Breathing hard, Cam hunkered over him, his fist wrapped in the pilot’s flight suit. “You son of a bitch! I’ll break more than your nose. Don’t move!”

Sobbing for breath, Martin kept his hand over his head. “I won’t, I won’t! Don’t hit me again!”

Molly heard several men running up the rear exit stairs. Three sailors with Shore Patrol badges on their left arms appeared at the other end of the hall and hurried toward them. Once they arrived, Cam released Martin to their custody and straightened.

“Arrest Lieutenant Martin for trespassing without authorization, and for assault,” he snarled.

Still sitting on the floor, Molly breathed a sigh of relief. She saw anxiety replace Cam’s unadulterated anger as he came over to kneel beside her.

“Johnson,” he snapped at one of the Shore patrol men, “call an ambulance.”

“Yes, sir!” The petty officer went into the computer room to use the phone to call the dispensary.

“No,” Molly protested. “I’m okay. Really, I am.”

Cam’s hands shook badly as he framed her face. “Like hell you are. You’re a mess. You’re bleeding from your nose and mouth, Molly.” He carefully touched her brow where it was turning black-and-blue.

“I am?” She reached up and touched her upper lip. “Oh, dear…”

Cam kept his hand on her shoulder as she paled considerably after that discovery. Was Molly going to faint on him? He wouldn’t blame her. “Hold on,” he pleaded with her. “I’ll get you over to sick bay in a few minutes.”

Darkness kept edging her vision. Molly remembered what Dana had told her about how to stop fainting, and lowered her head between her knees so the blood would flow back into her skull. Cam’s hand felt comforting on her shoulder.

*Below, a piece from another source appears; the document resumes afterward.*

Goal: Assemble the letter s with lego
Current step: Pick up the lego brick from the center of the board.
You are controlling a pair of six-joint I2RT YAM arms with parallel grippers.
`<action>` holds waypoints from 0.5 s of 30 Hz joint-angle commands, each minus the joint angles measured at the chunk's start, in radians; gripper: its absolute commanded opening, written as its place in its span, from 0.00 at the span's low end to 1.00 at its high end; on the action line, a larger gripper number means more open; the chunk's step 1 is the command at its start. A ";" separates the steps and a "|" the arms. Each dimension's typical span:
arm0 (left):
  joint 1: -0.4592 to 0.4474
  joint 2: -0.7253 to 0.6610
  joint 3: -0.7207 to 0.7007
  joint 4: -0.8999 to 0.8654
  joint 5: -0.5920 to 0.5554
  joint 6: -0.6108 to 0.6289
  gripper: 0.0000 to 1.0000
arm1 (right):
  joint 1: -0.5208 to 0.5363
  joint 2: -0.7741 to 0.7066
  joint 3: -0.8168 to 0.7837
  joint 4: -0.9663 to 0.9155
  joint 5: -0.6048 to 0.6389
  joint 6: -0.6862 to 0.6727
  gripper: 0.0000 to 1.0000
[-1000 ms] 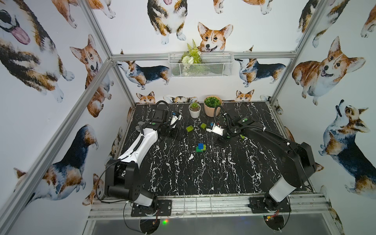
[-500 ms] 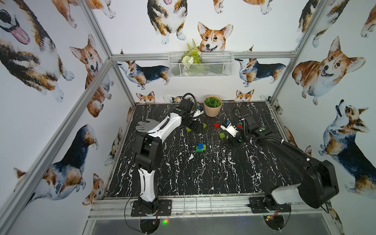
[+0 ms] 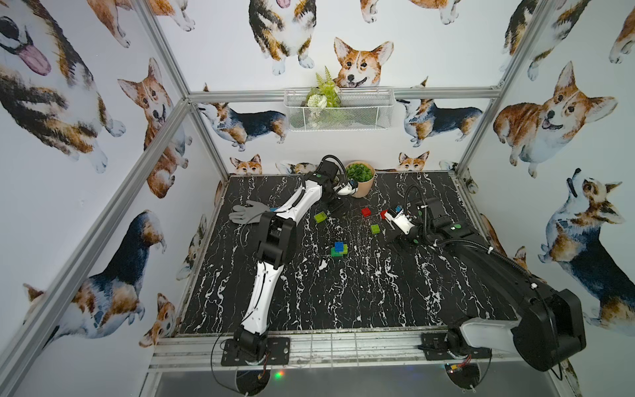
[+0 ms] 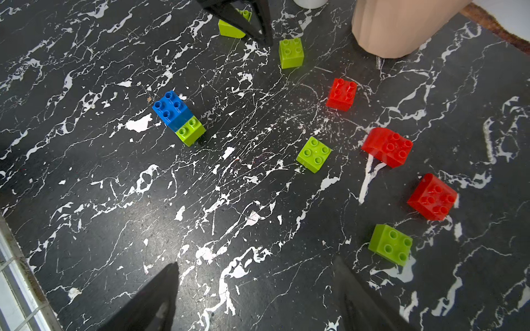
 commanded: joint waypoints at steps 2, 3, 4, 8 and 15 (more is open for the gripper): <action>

The Shore Patrol took Martin away, and she and Cam were alone in the hall. Molly kept her head bowed for at least three minutes until the black dots in front of her eyes disappeared. Slowly she lifted her head and looked up into Cam’s grim features.

“I found my printout on the table and the flight program on the monitor, Cam. Somehow, Martin got my access code and retrieved the information.” She pointed to the printout sheets scattered nearby. “He changed some of the numbers, Cam. They’re circled in red. When I tried to take the evidence, he stopped me.”

Cam shook his head. “He could have killed you, Molly.” God, how courageous she’d been. He saw anger and stubbornness in her green-and-gold eyes.

“I wasn’t about to let him foul up my flight plan again, Cam! I figured it out. He changed my other flight plan, too, and made me look bad. I got a poor grade on that test flight.”

“Yes. And he was the one who brought up the fact to Vic that he should recheck your math figures on the printout,” Cam muttered. “It all makes sense. That bastard!”

Pressing her fingers to the bridge of her nose to stop the bleeding, Molly started to feel giddy and happy. “That’s why I had to keep that printout as evidence. I tried to get out the door, but Martin jumped me from behind.” With a grimace, Molly added, “I’m afraid I’m not much of a fighter. I’m sure Dana or Maggie would have beat Martin at his own game. All I did was scratch, claw and scream.”

Cam slid his arm around her shoulders. His voice was low with feeling. “Angel, you could have been killed. I don’t know if Martin would have gone to that length, but it wasn’t worth the risk. I need you alive. God, I was so scared when I came up here and saw you sitting there bleeding.”

Molly whispered his name and threw her arms around Cam’s shoulders. Reality was starting to impinge on her state of shock. She clung to him, her head nestled against his shoulder. Just the smell of Cam was like a perfume to her heightened senses. “Cam, just take me home. Stay with me tonight. I don’t want to be alone. Please?”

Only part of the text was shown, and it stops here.